Haiti's Radio Metropole reported at least one demonstrator was killed in Les Cayes, about 120 miles west of Port-au-Prince in the country's southern peninsula.
The protesters back a popular carnival singer who narrowly lost a spot in a runoff election to Jude Celestin, a political unknown viewed by supporters and detractors alike as a continuation of unpopular President Rene Preval's administration. The U.S. Embassy criticized the preliminary results Tuesday, saying Haitian, U.S. and other international monitors had predicted that Celestin was likely to be eliminated in the first round.
On Wednesday, demonstrators carried pink signs with the smiling face and bald head of their candidate, Michel "Sweet Micky" Martelly. They decorated barricades with empty ballot boxes, used government campaign posters to start fires and challenged heavily armored foreign soldiers to near-theatrical confrontations.
Outside the provisional electoral council headquarters, a former gym in the suburb of Petionville, young men wearing their shirts as masks threw rocks at U.N. troops. The soldiers -- Indians and Pakistanis working as a single unit -- responded with exploding canisters of tear gas that washed over a nearby earthquake-refugee camp, sending mothers running from their tarps with their crying, coughing children in tow.
Protesters set fire to the headquarters of Preval and Celestin's Unity party. Multiple fire trucks responded to the scene as flames licked the roof -- an unusual scene in a country with few public services -- but in late afternoon piles of charred campaign posters continued to smolder.
"We want Martelly. The whole world wants Martelly," said James Becimus, a 32-year-old protester near the U.S. Embassy. "Today we set fires, tomorrow we bring weapons."
Other protesters said they would continue to mobilize but do so nonviolently, as Martelly urged in a radio address Wednesday afternoon. He also told supporters to watch out for "infiltrators" who might try to incite violence.
"Demonstrating without violence is the right of the people," he said. "I will be with you until the bald-head victory."
Preval had earlier urged the candidates to call off the protests.
"This is not how the country is supposed to work," he said in a live radio speech. "People are suffering because of all this damage."
Preval's administration has been condemned by many Haitians for failing to spearhead reconstruction of the country after the earthquake.

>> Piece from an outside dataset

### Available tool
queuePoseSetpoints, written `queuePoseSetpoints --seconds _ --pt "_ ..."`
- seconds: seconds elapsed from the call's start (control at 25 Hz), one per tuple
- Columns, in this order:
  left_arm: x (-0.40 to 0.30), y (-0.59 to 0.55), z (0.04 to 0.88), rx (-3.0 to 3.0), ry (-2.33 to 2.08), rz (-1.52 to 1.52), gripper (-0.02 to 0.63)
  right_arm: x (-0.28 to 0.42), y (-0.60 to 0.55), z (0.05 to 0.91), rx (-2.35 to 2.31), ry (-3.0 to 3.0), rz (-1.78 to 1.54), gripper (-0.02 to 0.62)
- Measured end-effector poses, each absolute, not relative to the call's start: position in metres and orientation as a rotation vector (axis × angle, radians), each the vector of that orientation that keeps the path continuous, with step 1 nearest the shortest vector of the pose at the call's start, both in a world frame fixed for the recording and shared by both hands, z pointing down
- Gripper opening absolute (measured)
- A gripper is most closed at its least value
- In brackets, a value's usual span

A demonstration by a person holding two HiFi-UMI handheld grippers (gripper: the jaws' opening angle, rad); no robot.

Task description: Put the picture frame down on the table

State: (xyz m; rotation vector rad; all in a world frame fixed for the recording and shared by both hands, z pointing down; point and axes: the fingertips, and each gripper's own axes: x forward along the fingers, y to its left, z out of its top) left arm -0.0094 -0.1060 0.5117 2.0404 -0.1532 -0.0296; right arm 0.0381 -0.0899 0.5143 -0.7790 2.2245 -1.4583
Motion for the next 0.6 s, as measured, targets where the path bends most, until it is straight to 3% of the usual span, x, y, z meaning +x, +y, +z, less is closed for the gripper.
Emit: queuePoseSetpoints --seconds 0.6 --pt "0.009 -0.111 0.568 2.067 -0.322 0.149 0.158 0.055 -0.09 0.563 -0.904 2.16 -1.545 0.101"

More than an estimated 1 million people still live under tarps and tents and little of the promised international aid from the United States and other countries has arrived.

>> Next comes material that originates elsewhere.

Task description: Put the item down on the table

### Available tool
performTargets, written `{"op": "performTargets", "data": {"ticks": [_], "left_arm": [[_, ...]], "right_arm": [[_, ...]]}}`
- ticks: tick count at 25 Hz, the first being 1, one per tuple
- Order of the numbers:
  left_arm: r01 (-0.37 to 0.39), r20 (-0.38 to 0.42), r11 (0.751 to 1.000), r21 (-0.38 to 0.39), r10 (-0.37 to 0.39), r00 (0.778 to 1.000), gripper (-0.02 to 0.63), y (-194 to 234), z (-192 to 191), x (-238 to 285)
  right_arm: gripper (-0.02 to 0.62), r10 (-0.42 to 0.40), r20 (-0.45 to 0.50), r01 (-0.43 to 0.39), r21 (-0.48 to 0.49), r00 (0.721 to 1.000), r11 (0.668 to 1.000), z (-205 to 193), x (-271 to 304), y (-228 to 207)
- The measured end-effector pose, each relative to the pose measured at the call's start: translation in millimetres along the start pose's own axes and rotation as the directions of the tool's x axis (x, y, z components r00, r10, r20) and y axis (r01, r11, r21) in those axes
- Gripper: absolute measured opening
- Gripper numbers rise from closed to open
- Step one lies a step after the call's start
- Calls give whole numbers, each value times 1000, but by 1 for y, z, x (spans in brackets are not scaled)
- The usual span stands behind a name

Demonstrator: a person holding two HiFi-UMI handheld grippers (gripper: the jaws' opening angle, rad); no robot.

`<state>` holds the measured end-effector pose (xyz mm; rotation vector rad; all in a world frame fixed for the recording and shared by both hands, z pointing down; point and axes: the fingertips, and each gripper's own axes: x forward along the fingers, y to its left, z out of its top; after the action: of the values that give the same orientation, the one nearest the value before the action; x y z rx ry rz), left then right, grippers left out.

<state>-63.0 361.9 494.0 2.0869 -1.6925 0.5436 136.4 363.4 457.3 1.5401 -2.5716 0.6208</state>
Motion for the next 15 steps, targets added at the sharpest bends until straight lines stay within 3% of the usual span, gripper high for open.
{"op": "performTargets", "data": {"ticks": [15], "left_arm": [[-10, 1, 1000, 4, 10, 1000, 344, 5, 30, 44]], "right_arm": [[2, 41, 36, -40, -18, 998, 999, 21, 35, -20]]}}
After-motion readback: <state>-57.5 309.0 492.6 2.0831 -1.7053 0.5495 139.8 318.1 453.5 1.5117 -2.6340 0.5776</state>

Preliminary election results put Celestin ahead of Martelly by just 6,845 votes for second place. Former first lady and law professor Mirlande Manigat took first place with 31.4 percent of the vote, while Celestin had 22.5 percent and Martelly 21.8 percent. The top two candidates advance to the Jan. 16 second round.
Thousands were disenfranchised by confusion on the rolls, which were overstuffed with earthquake dead but lacked many living voters. There were reported incidents of ballot-stuffing, violence and intimidation confirmed by international observers, but U.N. peacekeepers and the joint Organization of American States-Caribbean Community observer mission said the problems did not invalidate the vote.
Turnout was low. Just over 1 million people cast accepted ballots out of some 4.7 million registered voters. It is not known how many ballots were thrown out for fraud.
In a televised address, Preval took a swipe at Washington's criticism of the election results, saying that while he was open to discussing electoral problems with anyone, "the American Embassy is not (the electoral council)."
State Department spokesman P.J. Crowley said the U.S. is not fomenting the unrest.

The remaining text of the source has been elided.